Tuesday, July 23, 2013

Cannon Fodder of the Industrial Revolution: Death on the Pennsylvania Railroad

Over 180 years ago, in 1832, from the port of Derry in Northwest Ireland, tens of thousands of Irish fled the famine, disease, and violence of their homeland in pursuit of the American Dream. Railroad contractor, Philip Duffy, hired 57 of these Irish immigrants to lay railroad tracks between Malvern and Frazer, Pennsylvania: Mile 59, in what would become the Philadelphia to Pittsburgh Mainline, a site that would become known as Duffy’s Cut. But, less than two months after their arrival, all 57 were dead, their bodies buried in an unmarked mass grave, their disappearance covered up by powerful forces. Did they all die -- as was widely believed -- due to a cholera pandemic? Or, were some of them murdered?
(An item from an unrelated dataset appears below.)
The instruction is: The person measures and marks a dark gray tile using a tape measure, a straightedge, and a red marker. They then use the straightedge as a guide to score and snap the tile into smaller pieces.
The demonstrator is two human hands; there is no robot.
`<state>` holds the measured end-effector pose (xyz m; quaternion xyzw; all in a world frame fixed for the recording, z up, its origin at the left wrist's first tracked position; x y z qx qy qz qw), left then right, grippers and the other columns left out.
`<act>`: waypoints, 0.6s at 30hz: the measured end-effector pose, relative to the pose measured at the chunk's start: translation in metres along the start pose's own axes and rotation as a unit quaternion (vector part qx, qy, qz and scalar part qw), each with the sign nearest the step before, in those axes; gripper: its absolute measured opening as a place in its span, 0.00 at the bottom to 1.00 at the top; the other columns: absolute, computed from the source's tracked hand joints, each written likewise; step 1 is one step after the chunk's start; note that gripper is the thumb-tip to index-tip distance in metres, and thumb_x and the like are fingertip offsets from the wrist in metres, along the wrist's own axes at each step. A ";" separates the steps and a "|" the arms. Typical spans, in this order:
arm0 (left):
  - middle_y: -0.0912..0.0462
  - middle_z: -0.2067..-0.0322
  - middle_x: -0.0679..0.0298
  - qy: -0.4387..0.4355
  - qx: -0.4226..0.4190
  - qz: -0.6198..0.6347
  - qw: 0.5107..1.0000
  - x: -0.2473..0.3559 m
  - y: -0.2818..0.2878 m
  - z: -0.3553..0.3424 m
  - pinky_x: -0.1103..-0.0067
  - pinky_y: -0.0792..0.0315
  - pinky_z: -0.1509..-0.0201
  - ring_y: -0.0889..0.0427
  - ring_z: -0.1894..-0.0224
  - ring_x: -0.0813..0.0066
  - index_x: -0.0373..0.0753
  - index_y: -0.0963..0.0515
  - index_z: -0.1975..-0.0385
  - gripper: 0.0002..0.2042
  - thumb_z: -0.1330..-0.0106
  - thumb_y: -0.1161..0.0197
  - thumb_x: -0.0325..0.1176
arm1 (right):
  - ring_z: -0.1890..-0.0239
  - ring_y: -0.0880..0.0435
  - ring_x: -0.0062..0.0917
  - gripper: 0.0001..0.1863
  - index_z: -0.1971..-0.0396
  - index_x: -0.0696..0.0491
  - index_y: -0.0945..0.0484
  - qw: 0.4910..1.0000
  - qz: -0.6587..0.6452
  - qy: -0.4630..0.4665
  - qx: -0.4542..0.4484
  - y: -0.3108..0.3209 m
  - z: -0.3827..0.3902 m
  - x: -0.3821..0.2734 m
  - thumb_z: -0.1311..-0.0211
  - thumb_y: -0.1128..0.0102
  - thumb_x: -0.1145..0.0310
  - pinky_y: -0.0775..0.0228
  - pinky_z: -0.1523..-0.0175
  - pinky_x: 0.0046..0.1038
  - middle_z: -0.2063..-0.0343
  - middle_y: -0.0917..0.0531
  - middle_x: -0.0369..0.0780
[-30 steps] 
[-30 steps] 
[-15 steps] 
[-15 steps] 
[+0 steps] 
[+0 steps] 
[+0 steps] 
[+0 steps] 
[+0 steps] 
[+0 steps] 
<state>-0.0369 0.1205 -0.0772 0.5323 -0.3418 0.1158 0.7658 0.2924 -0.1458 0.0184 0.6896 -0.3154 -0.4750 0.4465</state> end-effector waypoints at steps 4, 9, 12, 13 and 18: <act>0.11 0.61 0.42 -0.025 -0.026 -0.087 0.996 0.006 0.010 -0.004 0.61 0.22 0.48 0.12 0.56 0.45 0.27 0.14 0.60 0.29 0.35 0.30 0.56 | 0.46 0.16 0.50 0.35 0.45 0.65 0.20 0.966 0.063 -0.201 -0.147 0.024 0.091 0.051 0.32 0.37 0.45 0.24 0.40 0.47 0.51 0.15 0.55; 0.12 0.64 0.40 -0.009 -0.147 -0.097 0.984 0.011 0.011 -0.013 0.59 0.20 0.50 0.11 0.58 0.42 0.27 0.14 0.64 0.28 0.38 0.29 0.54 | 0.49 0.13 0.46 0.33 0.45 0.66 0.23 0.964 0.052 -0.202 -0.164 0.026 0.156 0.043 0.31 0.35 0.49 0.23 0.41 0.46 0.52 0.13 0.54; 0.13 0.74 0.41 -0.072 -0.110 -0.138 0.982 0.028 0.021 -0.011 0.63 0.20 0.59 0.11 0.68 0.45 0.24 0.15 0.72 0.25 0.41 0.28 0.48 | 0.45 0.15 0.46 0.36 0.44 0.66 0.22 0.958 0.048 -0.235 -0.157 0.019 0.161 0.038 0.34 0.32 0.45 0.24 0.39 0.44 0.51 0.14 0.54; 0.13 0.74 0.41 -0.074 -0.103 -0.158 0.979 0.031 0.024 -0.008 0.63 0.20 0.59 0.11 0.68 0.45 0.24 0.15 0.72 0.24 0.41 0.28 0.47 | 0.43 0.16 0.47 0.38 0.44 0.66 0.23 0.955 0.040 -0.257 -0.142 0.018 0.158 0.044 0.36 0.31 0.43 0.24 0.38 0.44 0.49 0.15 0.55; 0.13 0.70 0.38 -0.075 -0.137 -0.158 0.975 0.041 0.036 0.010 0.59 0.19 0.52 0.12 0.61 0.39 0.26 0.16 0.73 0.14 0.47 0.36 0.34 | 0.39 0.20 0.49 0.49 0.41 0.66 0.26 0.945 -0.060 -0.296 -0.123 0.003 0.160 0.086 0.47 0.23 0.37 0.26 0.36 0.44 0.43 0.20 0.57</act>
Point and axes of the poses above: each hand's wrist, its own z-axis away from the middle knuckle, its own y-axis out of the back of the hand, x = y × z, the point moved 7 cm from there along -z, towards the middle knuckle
Dr. Monge found signs of blunt head trauma in three more sets of remains, as well as a bullet hole in another. For the researchers, these forensic clues, coupled with contemporaneous news accounts, conjure a possible sequence of events in which a few workers escaped from an enforced quarantine, were subdued and killed, then returned in coffins to Duffy’s Cut, where the rest soon died of disease. Then all were buried in an anonymous grave.

“I actually think it was a massacre,” Dr. Monge said.
Using a combination of modern forensics and old-fashioned detective work, twin brothers, Immaculata University Professor Bill and Rev. Frank Watson exposed the truth behind the deaths of these 57 Irish railroad workers.